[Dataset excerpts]
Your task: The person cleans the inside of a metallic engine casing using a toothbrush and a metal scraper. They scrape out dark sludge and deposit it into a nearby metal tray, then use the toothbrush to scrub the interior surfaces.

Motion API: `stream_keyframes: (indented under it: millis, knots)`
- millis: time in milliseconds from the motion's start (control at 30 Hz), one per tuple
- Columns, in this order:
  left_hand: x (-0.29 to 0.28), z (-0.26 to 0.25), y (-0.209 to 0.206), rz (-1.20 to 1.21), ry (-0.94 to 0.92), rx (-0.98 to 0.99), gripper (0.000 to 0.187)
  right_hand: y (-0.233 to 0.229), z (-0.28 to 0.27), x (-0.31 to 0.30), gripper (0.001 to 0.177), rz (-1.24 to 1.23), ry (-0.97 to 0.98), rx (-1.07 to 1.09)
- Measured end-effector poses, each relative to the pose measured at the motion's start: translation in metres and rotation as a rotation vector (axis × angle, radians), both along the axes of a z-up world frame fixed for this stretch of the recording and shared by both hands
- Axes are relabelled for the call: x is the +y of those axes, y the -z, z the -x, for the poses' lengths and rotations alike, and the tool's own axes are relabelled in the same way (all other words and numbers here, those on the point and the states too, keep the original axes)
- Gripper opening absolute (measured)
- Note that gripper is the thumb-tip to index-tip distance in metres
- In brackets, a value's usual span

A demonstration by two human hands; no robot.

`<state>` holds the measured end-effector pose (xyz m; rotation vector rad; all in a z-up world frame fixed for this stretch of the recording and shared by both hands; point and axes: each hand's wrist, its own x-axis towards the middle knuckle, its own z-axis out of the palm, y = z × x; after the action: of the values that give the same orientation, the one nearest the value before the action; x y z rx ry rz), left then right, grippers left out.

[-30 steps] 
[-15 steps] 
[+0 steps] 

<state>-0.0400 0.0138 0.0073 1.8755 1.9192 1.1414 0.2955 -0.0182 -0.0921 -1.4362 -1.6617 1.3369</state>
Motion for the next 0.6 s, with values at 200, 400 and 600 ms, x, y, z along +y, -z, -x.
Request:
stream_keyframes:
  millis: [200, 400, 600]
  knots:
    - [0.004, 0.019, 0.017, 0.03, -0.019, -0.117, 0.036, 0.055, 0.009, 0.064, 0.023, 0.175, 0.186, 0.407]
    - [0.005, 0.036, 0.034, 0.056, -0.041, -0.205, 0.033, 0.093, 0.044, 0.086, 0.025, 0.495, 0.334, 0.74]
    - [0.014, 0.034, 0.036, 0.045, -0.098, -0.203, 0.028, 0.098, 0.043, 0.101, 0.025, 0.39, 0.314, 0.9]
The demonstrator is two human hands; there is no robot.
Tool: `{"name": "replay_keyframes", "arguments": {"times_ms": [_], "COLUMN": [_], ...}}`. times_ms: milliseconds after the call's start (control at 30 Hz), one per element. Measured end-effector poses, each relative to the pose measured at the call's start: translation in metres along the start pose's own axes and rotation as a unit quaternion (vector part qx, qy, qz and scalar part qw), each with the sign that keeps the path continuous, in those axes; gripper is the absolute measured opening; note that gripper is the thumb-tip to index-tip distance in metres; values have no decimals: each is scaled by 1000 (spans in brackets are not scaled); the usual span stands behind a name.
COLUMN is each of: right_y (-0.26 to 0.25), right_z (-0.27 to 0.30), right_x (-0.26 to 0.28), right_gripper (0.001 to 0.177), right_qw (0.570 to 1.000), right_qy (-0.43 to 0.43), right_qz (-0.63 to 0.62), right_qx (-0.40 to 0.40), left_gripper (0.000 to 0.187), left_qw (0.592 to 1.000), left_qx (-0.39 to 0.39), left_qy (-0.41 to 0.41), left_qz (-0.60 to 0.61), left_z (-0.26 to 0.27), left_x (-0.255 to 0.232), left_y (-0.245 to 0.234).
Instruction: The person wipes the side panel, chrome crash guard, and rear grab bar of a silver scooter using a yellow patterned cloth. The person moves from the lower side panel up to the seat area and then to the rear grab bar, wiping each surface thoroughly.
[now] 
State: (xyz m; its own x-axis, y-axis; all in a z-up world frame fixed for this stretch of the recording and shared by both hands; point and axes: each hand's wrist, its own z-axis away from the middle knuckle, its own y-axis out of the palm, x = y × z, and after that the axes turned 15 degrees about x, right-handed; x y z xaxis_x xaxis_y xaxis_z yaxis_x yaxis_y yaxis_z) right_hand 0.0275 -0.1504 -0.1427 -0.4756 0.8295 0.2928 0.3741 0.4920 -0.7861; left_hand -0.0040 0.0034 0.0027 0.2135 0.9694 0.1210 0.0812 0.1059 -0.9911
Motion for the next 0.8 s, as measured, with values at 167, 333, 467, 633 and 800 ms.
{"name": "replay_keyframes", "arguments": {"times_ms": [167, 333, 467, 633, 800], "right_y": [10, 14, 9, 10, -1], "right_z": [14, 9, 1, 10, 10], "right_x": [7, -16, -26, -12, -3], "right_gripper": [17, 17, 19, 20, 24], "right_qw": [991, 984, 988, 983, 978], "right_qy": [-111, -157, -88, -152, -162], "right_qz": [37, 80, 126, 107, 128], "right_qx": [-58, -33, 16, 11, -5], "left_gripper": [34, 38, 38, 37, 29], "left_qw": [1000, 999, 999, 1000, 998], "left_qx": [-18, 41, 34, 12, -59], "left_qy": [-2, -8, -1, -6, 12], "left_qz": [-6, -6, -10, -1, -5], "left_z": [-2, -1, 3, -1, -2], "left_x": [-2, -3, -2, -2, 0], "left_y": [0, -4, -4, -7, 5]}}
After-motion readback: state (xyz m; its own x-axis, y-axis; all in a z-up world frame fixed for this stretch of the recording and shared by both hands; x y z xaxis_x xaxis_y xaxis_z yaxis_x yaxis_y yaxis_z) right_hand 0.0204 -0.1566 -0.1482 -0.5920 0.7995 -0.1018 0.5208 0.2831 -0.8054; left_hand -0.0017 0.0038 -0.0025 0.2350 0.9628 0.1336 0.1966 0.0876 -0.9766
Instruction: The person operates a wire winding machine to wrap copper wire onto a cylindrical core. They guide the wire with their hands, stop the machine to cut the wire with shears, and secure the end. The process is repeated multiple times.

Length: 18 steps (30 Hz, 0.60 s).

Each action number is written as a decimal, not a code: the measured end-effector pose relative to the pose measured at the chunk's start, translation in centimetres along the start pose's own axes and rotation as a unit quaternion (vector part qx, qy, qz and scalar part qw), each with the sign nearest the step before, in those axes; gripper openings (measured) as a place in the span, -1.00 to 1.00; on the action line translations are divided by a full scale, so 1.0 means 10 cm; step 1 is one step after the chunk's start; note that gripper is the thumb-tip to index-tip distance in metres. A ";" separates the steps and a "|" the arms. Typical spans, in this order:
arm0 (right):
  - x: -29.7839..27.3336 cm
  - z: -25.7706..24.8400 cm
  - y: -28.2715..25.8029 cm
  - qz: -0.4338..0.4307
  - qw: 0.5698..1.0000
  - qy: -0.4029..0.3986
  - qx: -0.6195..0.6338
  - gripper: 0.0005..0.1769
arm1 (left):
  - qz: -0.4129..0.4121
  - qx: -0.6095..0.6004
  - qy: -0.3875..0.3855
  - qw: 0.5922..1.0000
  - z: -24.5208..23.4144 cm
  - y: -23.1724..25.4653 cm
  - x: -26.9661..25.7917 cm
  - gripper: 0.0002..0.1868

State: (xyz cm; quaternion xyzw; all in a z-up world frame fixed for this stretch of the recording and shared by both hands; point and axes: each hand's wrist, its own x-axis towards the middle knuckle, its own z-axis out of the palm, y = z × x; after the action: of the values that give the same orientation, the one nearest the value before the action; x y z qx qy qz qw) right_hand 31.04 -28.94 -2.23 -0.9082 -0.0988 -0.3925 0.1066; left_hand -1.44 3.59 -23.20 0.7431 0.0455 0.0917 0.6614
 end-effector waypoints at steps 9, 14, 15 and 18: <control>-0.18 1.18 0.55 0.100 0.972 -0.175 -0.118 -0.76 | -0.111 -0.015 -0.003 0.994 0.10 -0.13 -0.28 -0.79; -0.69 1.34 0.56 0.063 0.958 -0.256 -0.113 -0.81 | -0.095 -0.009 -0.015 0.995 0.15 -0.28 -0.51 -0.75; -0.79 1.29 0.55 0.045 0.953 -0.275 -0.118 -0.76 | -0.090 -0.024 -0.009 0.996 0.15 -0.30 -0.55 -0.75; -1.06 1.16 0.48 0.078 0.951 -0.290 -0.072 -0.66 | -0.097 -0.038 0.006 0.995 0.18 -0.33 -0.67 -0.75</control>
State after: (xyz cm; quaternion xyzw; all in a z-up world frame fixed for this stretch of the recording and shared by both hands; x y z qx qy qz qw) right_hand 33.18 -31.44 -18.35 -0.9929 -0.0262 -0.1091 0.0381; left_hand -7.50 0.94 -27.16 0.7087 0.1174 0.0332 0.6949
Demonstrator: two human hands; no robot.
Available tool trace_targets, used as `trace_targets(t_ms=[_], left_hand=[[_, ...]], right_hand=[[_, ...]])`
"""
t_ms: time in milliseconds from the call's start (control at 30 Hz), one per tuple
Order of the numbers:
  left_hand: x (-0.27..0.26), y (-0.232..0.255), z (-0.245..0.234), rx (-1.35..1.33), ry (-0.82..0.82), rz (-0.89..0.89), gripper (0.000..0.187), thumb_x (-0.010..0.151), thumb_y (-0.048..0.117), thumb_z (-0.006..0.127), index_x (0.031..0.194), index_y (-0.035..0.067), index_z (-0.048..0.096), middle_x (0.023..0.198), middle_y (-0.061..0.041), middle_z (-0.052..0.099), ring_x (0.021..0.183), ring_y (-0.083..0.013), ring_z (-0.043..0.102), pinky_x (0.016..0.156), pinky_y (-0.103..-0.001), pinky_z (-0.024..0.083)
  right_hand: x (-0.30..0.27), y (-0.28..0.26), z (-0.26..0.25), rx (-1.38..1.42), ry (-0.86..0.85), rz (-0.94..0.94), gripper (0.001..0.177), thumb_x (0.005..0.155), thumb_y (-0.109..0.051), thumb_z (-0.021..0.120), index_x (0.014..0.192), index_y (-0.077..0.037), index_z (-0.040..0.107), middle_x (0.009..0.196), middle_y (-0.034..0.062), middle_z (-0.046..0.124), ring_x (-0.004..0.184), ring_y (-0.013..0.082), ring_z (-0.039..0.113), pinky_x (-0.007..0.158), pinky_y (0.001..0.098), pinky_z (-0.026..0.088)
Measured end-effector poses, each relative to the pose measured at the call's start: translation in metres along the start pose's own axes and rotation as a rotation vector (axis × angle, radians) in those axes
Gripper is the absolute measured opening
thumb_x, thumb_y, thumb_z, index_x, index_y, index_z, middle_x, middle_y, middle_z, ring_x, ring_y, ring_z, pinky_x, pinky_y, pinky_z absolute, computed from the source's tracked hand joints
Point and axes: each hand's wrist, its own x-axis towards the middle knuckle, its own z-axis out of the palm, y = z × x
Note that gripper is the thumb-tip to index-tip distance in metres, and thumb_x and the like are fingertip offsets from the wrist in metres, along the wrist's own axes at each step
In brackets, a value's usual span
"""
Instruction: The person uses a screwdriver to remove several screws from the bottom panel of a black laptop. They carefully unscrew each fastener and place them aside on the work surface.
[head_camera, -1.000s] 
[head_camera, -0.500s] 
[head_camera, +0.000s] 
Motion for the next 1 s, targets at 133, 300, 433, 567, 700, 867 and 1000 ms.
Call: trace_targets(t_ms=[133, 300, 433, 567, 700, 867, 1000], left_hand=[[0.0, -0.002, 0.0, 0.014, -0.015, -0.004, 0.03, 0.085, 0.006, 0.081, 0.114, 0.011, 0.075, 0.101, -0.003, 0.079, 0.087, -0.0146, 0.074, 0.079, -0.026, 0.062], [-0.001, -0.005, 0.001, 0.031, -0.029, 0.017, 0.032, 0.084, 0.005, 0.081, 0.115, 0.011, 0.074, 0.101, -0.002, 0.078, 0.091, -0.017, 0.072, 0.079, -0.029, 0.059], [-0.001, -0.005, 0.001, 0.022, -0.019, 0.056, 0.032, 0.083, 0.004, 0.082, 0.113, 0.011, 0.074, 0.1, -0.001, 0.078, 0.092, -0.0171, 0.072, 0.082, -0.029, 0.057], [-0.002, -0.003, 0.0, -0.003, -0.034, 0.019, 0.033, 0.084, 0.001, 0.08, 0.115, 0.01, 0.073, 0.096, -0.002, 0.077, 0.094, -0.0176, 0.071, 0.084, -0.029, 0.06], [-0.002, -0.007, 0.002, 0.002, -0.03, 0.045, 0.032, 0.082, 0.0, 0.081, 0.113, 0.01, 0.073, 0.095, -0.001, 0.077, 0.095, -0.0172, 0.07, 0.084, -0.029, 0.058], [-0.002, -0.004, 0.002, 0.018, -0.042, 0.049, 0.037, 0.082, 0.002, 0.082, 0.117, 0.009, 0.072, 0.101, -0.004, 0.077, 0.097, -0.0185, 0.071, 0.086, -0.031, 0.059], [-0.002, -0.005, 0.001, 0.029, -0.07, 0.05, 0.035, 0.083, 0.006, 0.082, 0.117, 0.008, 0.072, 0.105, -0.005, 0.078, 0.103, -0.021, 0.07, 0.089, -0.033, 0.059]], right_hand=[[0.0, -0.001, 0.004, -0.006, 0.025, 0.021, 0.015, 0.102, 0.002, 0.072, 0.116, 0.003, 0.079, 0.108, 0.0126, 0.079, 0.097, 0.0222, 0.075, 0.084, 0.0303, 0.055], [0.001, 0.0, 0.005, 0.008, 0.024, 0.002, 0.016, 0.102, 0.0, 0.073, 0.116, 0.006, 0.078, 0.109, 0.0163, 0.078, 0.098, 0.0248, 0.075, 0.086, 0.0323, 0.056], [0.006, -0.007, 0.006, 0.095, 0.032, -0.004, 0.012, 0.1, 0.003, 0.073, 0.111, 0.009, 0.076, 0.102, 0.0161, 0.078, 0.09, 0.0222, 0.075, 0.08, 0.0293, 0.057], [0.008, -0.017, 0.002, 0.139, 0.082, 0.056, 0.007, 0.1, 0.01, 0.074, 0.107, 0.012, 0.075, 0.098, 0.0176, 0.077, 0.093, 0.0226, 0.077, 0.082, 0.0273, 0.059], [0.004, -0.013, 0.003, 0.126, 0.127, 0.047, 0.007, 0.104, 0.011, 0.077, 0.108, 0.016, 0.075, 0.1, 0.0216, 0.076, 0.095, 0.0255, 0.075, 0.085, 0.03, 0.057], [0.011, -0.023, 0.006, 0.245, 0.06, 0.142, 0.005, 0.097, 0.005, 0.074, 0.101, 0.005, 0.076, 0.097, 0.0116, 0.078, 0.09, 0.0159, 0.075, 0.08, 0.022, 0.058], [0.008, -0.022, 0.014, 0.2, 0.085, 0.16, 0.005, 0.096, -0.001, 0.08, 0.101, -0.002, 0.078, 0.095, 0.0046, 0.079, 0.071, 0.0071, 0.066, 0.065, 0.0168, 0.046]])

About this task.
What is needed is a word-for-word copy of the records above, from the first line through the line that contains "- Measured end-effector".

Solution to this problem.
Your task: The person cleans the inside of a metallic engine casing using a toothbrush and a metal scraper. They scrape out dark sludge and deposit it into a nearby metal tray, then use the toothbrush to scrub the interior surfaces.

Motion API: `stream_keyframes: (indented under it: millis, knots)`
- millis: time in milliseconds from the motion's start (control at 30 Hz), one per tuple
- Columns, in this order:
  left_hand: x (-0.29 to 0.28), z (-0.26 to 0.25), y (-0.209 to 0.206), rz (-1.20 to 1.21), ry (-0.94 to 0.92), rx (-0.98 to 0.99), gripper (0.000 to 0.187)
  right_hand: y (-0.233 to 0.229), z (-0.28 to 0.27), x (-0.31 to 0.30), gripper (0.001 to 0.177), rz (-1.24 to 1.23), ry (-0.97 to 0.98), rx (-1.07 to 1.09)
- Measured end-effector poses, each relative to the pose measured at the motion's start: translation in metres and rotation as a rotation vector (axis × angle, radians), both along the axes of a z-up world frame fixed for this stretch of the recording and shared by both hands

No further answer is required.